**Records from a dataset:**
»»

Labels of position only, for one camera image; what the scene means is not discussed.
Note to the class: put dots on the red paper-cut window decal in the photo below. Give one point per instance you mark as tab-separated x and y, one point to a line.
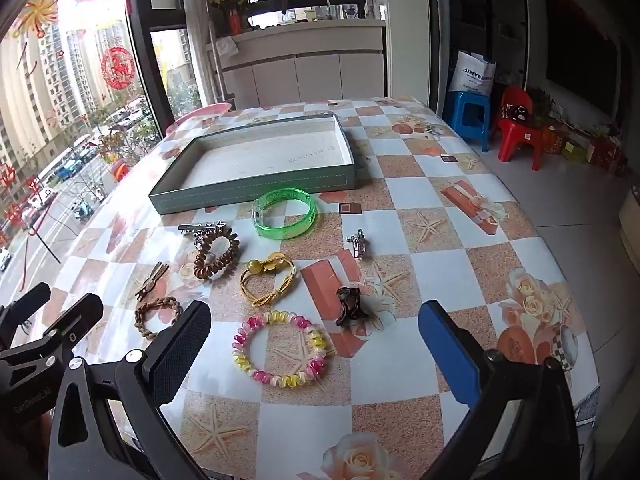
117	67

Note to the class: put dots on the small silver pink hair claw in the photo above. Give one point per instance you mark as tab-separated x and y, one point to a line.
359	245

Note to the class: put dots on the yellow flower bouquet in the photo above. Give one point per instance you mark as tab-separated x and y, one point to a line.
227	0

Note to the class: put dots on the silver star hair clip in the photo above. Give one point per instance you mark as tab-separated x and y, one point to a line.
200	227

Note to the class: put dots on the grey-green cardboard box tray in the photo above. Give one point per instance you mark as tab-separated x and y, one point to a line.
250	185

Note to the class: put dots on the red plastic chair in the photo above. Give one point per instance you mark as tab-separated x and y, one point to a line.
520	135

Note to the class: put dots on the pink plastic basin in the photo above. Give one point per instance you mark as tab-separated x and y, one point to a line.
200	112

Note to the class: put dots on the row of gift boxes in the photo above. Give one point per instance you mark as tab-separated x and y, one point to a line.
595	147

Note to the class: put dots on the white cabinet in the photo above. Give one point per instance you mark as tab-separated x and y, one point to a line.
310	70

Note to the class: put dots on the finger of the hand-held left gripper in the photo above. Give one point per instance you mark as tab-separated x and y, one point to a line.
70	325
27	305

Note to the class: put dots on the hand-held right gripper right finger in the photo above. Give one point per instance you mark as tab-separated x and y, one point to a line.
445	350

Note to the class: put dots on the white shopping bag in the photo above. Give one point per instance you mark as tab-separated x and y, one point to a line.
470	75

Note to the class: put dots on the dark brown hair claw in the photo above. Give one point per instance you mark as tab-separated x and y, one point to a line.
350	305

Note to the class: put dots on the blue plastic stool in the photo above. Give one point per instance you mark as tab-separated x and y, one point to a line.
467	110

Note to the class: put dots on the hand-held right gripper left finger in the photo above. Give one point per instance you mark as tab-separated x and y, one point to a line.
185	345

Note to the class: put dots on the gold flower window decal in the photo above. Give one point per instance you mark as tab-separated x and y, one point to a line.
39	12

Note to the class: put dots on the dark bag with pattern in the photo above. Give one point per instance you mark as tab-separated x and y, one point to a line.
517	111

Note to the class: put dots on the black wall television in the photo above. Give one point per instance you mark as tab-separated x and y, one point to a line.
580	55

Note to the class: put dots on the brown duckbill hair clip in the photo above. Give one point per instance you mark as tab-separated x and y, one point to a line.
152	280

««

**Problem requirements:**
Extract the text of all the records above verbatim, excluding pictures.

**Task output:**
Labels of position only, for one camera image; what the scene means is not discussed.
Note to the class: put dots on the red paper-cut window decal in the photo below. Give one point per instance you mark as tab-separated x and y, one point to a line.
117	67

Note to the class: put dots on the small silver pink hair claw in the photo above. Give one point per instance you mark as tab-separated x and y, one point to a line.
359	245

Note to the class: put dots on the yellow flower bouquet in the photo above. Give one point per instance you mark as tab-separated x and y, one point to a line.
227	0

Note to the class: put dots on the silver star hair clip in the photo above. Give one point per instance you mark as tab-separated x and y, one point to a line.
200	227

Note to the class: put dots on the grey-green cardboard box tray in the photo above. Give one point per instance you mark as tab-separated x and y, one point to a line.
250	185

Note to the class: put dots on the red plastic chair in the photo above. Give one point per instance you mark as tab-separated x and y, one point to a line.
520	135

Note to the class: put dots on the pink plastic basin in the photo above. Give one point per instance you mark as tab-separated x and y, one point to a line.
200	112

Note to the class: put dots on the row of gift boxes in the photo above. Give one point per instance you mark as tab-separated x and y, one point to a line.
595	147

Note to the class: put dots on the white cabinet in the photo above. Give one point per instance you mark as tab-separated x and y, one point to a line.
310	70

Note to the class: put dots on the finger of the hand-held left gripper in the photo above. Give one point per instance you mark as tab-separated x and y, one point to a line.
70	325
27	305

Note to the class: put dots on the hand-held right gripper right finger in the photo above. Give one point per instance you mark as tab-separated x and y, one point to a line.
445	350

Note to the class: put dots on the white shopping bag in the photo above. Give one point per instance you mark as tab-separated x and y, one point to a line.
470	75

Note to the class: put dots on the dark brown hair claw in the photo above. Give one point per instance you mark as tab-separated x and y, one point to a line.
350	305

Note to the class: put dots on the blue plastic stool in the photo above. Give one point per instance you mark as tab-separated x and y, one point to a line.
467	110

Note to the class: put dots on the hand-held right gripper left finger in the photo above. Give one point per instance you mark as tab-separated x and y, one point to a line.
185	345

Note to the class: put dots on the gold flower window decal in the photo above. Give one point per instance you mark as tab-separated x and y, one point to a line.
39	12

Note to the class: put dots on the dark bag with pattern in the photo above. Give one point per instance you mark as tab-separated x and y, one point to a line.
517	111

Note to the class: put dots on the black wall television in the photo above. Give one point per instance you mark as tab-separated x and y, one point to a line.
580	55

Note to the class: put dots on the brown duckbill hair clip in the photo above. Give one point per instance you mark as tab-separated x and y, one point to a line.
152	280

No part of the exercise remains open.